● EXERCISE DIRECTIONS
Each line in the records below that has the word "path" should be copied.

● DATA UNDER STUDY
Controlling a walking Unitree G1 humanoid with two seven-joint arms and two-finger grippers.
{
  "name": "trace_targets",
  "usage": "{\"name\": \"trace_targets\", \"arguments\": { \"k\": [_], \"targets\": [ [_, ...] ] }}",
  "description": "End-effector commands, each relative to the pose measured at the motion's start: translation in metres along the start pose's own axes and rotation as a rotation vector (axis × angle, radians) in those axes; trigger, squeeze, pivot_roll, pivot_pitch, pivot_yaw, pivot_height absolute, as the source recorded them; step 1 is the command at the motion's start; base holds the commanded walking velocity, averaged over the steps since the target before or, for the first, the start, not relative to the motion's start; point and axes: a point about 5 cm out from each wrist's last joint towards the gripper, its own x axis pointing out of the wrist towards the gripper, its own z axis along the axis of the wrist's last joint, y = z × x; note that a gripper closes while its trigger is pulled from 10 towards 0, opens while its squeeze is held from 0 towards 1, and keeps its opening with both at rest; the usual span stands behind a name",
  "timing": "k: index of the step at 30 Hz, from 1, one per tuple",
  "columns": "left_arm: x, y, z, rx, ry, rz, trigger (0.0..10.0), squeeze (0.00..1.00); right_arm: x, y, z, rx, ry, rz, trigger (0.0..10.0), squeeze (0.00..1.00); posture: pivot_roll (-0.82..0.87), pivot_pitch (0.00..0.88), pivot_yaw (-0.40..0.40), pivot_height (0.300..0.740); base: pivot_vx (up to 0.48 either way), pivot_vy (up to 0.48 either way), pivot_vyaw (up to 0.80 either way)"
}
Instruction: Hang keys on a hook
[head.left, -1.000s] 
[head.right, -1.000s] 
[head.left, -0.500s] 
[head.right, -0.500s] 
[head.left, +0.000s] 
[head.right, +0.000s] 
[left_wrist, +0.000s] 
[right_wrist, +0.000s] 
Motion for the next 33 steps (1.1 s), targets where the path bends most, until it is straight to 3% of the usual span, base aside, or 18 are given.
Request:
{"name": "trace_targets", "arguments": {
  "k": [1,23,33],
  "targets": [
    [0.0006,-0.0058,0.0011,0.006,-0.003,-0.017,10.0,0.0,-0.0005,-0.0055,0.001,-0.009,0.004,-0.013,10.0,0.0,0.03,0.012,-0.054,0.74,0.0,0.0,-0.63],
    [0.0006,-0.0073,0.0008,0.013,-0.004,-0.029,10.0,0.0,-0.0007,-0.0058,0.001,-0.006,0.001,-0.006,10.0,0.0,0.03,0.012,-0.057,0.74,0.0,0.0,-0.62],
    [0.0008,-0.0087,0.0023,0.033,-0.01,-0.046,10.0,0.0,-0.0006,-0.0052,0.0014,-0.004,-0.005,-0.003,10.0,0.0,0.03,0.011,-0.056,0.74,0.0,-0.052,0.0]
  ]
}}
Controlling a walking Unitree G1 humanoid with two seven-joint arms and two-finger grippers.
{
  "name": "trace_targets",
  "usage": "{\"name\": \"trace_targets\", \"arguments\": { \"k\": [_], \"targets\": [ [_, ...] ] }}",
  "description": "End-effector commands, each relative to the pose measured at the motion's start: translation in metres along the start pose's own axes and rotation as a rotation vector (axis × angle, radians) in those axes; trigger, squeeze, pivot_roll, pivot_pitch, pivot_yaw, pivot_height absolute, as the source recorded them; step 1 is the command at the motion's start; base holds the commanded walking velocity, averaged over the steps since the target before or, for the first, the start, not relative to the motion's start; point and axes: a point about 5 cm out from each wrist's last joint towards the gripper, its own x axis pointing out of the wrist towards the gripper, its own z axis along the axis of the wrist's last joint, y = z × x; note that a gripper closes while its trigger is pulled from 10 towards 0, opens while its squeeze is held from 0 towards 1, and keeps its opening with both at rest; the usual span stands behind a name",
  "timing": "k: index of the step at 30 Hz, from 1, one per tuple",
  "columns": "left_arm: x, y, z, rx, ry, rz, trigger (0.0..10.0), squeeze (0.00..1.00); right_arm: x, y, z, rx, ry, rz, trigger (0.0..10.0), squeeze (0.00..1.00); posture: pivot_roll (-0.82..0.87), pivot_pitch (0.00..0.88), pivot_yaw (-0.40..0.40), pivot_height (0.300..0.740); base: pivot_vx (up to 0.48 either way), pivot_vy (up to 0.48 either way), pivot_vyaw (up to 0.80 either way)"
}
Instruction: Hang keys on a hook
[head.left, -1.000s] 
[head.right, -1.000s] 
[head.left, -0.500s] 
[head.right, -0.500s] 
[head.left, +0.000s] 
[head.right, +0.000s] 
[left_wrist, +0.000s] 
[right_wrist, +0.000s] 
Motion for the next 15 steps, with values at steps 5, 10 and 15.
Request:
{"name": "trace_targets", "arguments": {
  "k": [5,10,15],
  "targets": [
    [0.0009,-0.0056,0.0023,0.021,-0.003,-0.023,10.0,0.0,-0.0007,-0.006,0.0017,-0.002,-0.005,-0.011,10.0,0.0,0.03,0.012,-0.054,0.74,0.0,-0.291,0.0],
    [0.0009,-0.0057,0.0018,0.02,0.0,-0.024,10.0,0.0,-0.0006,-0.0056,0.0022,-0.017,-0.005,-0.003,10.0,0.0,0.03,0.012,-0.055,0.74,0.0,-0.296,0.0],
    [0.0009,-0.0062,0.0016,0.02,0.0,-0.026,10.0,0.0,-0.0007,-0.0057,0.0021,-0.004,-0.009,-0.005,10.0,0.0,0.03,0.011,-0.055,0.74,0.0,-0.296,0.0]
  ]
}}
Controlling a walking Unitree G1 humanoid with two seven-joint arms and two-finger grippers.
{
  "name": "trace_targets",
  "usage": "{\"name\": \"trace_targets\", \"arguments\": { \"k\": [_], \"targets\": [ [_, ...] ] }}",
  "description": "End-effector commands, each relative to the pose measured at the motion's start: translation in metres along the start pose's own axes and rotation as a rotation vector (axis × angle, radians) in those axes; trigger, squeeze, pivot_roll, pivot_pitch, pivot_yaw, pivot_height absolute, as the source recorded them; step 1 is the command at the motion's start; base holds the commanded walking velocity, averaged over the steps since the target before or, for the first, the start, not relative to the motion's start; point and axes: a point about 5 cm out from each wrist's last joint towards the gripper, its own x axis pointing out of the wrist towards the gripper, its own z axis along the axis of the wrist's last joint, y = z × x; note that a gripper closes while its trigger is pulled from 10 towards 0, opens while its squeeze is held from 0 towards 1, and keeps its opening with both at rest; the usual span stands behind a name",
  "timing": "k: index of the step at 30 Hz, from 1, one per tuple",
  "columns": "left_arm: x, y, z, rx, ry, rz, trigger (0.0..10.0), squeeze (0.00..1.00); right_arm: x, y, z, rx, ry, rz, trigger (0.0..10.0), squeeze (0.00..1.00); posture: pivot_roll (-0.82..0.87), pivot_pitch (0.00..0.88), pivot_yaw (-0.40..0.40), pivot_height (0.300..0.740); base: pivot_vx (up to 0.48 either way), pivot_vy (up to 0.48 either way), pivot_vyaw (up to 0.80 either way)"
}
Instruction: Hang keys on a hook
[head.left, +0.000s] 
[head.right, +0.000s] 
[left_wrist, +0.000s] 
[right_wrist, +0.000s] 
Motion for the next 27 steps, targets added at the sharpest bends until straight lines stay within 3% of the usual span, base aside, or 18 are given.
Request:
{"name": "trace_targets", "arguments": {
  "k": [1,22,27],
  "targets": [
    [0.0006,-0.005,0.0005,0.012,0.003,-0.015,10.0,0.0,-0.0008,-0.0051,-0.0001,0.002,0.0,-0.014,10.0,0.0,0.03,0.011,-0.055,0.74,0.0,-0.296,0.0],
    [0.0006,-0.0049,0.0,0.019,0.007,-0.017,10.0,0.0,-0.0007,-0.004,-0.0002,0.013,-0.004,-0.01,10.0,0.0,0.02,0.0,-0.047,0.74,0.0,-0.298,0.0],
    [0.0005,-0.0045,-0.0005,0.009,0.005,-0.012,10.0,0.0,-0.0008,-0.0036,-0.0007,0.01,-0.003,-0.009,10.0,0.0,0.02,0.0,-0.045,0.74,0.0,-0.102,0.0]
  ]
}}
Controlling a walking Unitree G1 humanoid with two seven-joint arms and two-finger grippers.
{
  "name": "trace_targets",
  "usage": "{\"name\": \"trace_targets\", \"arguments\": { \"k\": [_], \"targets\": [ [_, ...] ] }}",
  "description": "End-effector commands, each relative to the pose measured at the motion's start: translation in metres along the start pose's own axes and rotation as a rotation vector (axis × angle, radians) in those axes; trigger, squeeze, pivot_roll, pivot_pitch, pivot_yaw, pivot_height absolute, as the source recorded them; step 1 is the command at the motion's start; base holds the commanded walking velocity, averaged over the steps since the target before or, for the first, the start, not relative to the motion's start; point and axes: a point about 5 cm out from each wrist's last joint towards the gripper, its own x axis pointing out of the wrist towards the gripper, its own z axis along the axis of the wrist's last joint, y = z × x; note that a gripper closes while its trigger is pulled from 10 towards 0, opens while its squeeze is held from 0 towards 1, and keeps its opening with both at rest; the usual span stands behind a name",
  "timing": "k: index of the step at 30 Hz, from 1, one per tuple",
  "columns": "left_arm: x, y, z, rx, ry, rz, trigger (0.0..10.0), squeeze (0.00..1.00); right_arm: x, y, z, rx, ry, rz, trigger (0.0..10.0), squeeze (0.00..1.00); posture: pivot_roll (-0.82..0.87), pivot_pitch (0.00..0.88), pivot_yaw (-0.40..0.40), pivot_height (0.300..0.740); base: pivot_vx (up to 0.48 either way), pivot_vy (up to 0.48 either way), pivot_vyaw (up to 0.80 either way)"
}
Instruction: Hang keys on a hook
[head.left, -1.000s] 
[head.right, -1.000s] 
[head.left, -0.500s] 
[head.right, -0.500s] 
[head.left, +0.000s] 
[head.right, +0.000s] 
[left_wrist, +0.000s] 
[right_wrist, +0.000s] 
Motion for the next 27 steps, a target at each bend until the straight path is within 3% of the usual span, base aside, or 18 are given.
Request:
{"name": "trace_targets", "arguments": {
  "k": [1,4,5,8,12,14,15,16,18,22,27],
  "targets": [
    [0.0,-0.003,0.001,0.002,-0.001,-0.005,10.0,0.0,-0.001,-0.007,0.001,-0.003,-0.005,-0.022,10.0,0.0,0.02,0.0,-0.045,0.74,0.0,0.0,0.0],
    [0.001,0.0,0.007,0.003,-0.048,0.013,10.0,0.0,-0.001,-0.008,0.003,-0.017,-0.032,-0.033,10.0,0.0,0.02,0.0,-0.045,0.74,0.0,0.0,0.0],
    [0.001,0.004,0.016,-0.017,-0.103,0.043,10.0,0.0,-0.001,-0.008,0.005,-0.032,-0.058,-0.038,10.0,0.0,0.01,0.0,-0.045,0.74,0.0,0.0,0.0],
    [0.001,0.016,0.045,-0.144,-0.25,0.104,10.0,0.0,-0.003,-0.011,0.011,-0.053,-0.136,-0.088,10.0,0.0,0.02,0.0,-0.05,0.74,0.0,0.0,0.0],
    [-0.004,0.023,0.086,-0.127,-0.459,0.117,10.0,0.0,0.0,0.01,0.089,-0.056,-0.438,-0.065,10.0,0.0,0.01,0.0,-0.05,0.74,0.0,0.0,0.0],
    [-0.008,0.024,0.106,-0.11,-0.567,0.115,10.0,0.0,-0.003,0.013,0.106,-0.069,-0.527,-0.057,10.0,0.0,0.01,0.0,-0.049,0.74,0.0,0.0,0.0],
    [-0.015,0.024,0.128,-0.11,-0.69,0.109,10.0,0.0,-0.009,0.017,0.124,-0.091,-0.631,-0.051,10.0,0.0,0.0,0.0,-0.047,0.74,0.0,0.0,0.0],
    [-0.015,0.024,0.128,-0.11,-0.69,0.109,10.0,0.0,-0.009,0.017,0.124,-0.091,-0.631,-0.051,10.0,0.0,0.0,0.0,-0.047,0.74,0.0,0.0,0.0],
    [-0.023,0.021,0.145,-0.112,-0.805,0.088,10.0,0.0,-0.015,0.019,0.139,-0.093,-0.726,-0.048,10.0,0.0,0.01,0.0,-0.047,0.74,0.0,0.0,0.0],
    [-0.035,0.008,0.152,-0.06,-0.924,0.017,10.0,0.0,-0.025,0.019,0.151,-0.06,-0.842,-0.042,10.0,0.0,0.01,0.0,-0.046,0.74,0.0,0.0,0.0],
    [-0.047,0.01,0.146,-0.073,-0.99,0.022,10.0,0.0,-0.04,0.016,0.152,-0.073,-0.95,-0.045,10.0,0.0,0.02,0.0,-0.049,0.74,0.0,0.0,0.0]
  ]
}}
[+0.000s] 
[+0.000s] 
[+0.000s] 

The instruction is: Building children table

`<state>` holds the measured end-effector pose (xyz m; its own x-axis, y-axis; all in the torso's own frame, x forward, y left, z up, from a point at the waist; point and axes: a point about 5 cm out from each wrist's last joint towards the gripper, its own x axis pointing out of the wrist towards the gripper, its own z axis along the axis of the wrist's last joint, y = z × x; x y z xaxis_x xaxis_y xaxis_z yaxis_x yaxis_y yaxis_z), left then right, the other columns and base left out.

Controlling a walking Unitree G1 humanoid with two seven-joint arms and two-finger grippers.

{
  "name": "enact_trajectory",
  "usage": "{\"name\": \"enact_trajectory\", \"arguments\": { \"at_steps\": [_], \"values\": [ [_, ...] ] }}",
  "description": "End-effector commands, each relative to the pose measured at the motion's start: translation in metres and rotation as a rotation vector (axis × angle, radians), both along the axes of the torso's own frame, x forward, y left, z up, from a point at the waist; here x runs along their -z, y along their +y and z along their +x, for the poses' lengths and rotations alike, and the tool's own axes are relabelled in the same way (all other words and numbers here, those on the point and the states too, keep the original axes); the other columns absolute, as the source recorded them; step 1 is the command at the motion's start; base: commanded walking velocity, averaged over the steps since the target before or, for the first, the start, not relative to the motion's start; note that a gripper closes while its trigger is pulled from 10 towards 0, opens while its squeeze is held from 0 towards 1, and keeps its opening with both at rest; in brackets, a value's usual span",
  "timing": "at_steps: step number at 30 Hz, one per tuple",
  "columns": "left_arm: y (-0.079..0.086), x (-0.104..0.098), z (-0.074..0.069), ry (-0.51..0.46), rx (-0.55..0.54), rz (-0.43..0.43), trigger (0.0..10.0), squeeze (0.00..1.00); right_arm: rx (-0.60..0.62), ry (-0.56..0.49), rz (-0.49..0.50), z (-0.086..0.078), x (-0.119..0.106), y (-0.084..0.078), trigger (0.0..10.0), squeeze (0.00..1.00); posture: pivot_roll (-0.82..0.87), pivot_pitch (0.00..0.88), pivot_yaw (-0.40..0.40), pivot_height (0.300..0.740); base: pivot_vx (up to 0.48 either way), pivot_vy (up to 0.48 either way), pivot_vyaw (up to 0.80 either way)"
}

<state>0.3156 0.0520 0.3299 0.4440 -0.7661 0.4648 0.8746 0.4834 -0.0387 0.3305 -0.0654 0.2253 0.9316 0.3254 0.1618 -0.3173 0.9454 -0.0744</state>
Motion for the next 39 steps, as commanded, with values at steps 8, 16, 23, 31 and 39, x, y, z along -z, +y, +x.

● SOLUTION TO THIS TASK
Motion for the next 33 steps (1.1 s), targets where the path bends most, until it is straight to 3% of the usual span, base aside, or 18 are given.
Motion for the next 27 steps, a target at each bend until the straight path is within 3% of the usual span, base aside, or 18 are given.

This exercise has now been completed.